> **Task goal**
Please restate every line below exactly, without any pictures.

> **Records shown**
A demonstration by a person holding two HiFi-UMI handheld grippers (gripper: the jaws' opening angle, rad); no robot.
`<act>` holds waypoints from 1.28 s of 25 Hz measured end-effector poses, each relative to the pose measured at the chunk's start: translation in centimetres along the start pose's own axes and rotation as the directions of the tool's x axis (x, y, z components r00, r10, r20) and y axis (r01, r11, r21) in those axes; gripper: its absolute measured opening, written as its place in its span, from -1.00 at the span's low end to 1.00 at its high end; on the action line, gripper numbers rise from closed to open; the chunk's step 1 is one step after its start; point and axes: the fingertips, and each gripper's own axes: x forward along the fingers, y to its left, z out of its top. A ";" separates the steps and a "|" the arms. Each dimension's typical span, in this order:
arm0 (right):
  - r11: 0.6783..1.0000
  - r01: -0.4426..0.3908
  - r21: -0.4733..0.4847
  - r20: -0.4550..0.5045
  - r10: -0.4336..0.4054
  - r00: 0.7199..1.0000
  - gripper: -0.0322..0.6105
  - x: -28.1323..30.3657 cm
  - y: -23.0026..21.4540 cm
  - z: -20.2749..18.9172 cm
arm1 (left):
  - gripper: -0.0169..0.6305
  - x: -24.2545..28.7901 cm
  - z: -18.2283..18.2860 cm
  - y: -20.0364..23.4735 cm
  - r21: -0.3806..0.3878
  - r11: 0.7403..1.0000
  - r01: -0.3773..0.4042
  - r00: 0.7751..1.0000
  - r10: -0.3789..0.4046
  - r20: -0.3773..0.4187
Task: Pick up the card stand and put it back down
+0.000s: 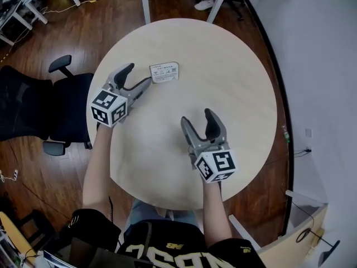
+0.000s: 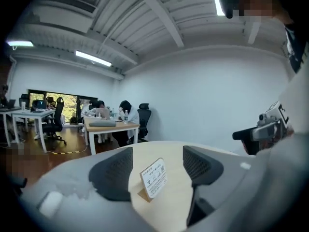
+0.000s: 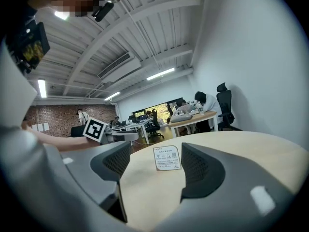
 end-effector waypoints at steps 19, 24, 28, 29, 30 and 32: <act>0.961 -0.189 -0.204 0.087 0.210 0.974 0.14 -10.1 14.1 8.0 | 0.16 -23.6 6.6 -17.5 -0.051 0.936 -0.348 0.915 0.351 0.201; 0.948 -0.239 -0.209 0.104 0.265 0.959 0.16 -12.2 15.1 7.6 | 0.23 -27.3 5.7 -20.3 -0.047 0.908 -0.416 0.885 0.416 0.209; 0.948 -0.224 -0.227 0.113 0.254 0.961 0.27 -15.7 16.2 6.9 | 0.23 -29.8 6.1 -23.7 -0.036 0.911 -0.410 0.881 0.406 0.244; 0.946 -0.215 -0.241 0.120 0.249 0.961 0.31 -16.9 16.5 6.9 | 0.23 -30.2 6.3 -24.7 -0.031 0.913 -0.406 0.880 0.400 0.256; 0.946 -0.198 -0.257 0.127 0.236 0.964 0.36 -18.1 16.8 6.8 | 0.23 -30.7 6.4 -25.6 -0.017 0.915 -0.404 0.881 0.394 0.261; 0.944 -0.146 -0.297 0.124 0.189 0.974 0.47 -20.6 17.3 6.0 | 0.23 -32.1 5.4 -27.0 0.021 0.911 -0.412 0.885 0.394 0.248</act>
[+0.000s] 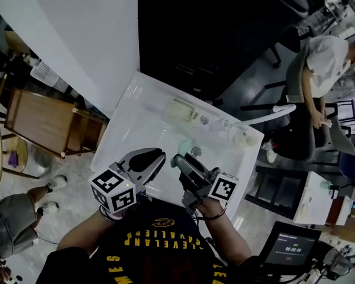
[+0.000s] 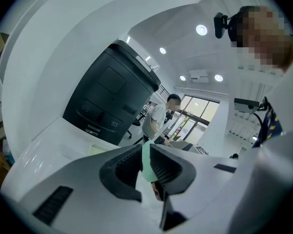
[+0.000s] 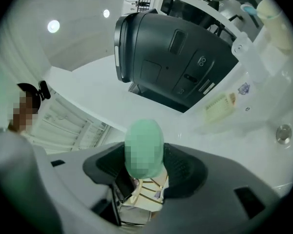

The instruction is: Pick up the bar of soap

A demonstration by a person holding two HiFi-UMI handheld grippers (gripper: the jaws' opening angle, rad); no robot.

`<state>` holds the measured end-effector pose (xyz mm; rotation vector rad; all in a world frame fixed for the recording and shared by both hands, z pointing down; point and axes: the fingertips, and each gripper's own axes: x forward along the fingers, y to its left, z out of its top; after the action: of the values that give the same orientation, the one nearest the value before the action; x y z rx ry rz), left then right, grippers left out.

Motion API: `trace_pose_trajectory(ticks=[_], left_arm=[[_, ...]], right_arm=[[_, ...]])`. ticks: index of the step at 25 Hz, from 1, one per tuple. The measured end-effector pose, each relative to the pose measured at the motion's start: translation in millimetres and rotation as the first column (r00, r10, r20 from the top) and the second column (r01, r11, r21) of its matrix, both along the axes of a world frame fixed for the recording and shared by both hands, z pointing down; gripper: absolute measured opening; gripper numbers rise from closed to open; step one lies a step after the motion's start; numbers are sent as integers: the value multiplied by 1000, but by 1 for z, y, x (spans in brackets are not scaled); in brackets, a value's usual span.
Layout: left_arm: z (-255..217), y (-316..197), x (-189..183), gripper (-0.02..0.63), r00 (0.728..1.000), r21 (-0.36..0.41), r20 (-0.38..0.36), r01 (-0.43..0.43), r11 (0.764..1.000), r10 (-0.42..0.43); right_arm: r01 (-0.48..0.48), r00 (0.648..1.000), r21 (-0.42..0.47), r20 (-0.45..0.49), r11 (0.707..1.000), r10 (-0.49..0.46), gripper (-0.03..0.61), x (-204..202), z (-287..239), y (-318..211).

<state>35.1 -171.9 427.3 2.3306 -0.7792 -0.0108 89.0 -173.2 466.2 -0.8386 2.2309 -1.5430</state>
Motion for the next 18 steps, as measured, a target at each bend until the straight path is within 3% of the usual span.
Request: trace_pose_trajectory(ticks=[10,18], left_arm=[[-3,-7,-7,57,1000,-16,-20,4,1000,-5],[-7,-6,-7,57,999,-15,-34,5,1000,-5]], right_arm=[[-64,993,54,100,997,58,262,-1,-28,0],[-53,995,120,84,991,43,262,-2,-43,4]])
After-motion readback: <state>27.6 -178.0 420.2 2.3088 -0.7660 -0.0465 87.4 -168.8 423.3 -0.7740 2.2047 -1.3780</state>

> **Answer area**
A demonstration by a person holding two HiFi-UMI handheld grippers (gripper: the jaws' opening angle, rad); no robot.
`<act>` holds waypoints from 1.28 s of 25 Hz measured end-effector poses, each relative to the pose measured at the chunk's start: translation in centimetres along the start pose's own axes and rotation as the directions of the tool's x axis (x, y, z components r00, r10, r20) and y axis (r01, r11, r21) in those axes; gripper: its absolute measured opening, written as its place in its span, from -1.00 at the span's low end to 1.00 at its high end; on the action line, gripper numbers rise from closed to open; the chunk's step 1 is one step after its start; point and axes: the fingertips, and each gripper's own axes: x forward along the fingers, y to its left, z out of its top. A ";" separates the steps and a "|" the arms. Each dimension's typical span, in this order:
arm0 (right):
  - r11: 0.6783..1.0000
  - r01: -0.4426..0.3908
  - r21: -0.4733..0.4847
  - r20: -0.4550..0.5045
  - r10: -0.4336..0.4054
  - r00: 0.7199..1.0000
  - gripper: -0.0322..0.6105
  - x: -28.1323..30.3657 cm
  - y: -23.0026..21.4540 cm
  - z: -20.2749..18.9172 cm
arm1 (left):
  - gripper: -0.0169..0.6305
  - x: -24.2545..28.7901 cm
  - z: -18.2283..18.2860 cm
  - y: -20.0364..23.4735 cm
  - r21: -0.3806..0.3878
  - r11: 0.7403..1.0000
  - r01: -0.3773..0.4042
  - r00: 0.7751..1.0000
  - r10: -0.3789..0.4046
  - r20: -0.3773..0.4187
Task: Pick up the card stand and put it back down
+0.000s: 
+0.000s: 
+0.000s: 
 end-effector waypoints at steps 19, 24, 28, 29, 30 and 32: <act>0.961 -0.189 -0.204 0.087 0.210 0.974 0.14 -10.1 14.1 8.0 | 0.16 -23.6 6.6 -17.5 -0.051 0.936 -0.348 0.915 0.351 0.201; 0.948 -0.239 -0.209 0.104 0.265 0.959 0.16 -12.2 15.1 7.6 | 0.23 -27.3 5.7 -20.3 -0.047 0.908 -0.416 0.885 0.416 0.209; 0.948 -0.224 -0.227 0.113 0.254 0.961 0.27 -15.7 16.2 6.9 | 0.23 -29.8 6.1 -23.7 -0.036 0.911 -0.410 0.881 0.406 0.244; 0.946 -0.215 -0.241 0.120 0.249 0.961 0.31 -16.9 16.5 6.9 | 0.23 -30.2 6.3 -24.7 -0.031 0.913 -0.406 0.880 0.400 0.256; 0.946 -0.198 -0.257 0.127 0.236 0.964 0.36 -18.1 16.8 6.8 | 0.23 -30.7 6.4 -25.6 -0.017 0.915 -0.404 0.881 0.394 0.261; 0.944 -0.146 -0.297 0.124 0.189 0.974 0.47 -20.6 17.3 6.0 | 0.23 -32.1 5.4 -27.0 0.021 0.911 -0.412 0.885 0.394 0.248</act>
[+0.000s] 
[+0.000s] 
[+0.000s] 

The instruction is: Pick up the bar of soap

A demonstration by a person holding two HiFi-UMI handheld grippers (gripper: the jaws' opening angle, rad); no robot.

`<state>` holds the measured end-effector pose (xyz mm; rotation vector rad; all in a world frame fixed for the recording and shared by both hands, z pointing down; point and axes: the fingertips, and each gripper's own axes: x forward along the fingers, y to its left, z out of its top; after the action: of the values that give the same orientation, the one nearest the value before the action; x y z rx ry rz), left then right, grippers left out.

Motion API: `trace_pose_trajectory(ticks=[_], left_arm=[[_, ...]], right_arm=[[_, ...]])`. ticks: index of the step at 25 Hz, from 1, one per tuple. The measured end-effector pose, each relative to the pose measured at the motion's start: translation in millimetres and rotation as the first column (r00, r10, r20 from the top) and the second column (r01, r11, r21) of its matrix, both along the axes of a world frame fixed for the recording and shared by both hands, z pointing down; gripper: absolute measured opening; gripper numbers rise from closed to open; step one lies a step after the motion's start; numbers are sent as integers: the value multiplied by 1000, but by 1 for z, y, x (spans in brackets are not scaled); in brackets, a value's usual span.
Layout: left_arm: z (-255..217), y (-316..197), x (-189..183), gripper (-0.02..0.63), r00 (0.728..1.000), r21 (-0.36..0.41), r20 (-0.38..0.36), r01 (-0.43..0.43), r11 (0.764..1.000), r10 (-0.42..0.43); right_arm: r01 (-0.48..0.48), r00 (0.648..1.000), r21 (-0.42..0.47), r20 (-0.45..0.49), r11 (0.707..1.000), r10 (-0.49..0.46), gripper (-0.03..0.61), x (-204..202), z (-287..239), y (-318..211).

<state>35.1 -171.9 427.3 2.3306 -0.7792 -0.0108 89.0 -173.2 466.2 -0.8386 2.2309 -1.5430</state>
Motion for the next 18 steps, as measured, a target at each bend until the straight path is within 3% of the usual span.
Request: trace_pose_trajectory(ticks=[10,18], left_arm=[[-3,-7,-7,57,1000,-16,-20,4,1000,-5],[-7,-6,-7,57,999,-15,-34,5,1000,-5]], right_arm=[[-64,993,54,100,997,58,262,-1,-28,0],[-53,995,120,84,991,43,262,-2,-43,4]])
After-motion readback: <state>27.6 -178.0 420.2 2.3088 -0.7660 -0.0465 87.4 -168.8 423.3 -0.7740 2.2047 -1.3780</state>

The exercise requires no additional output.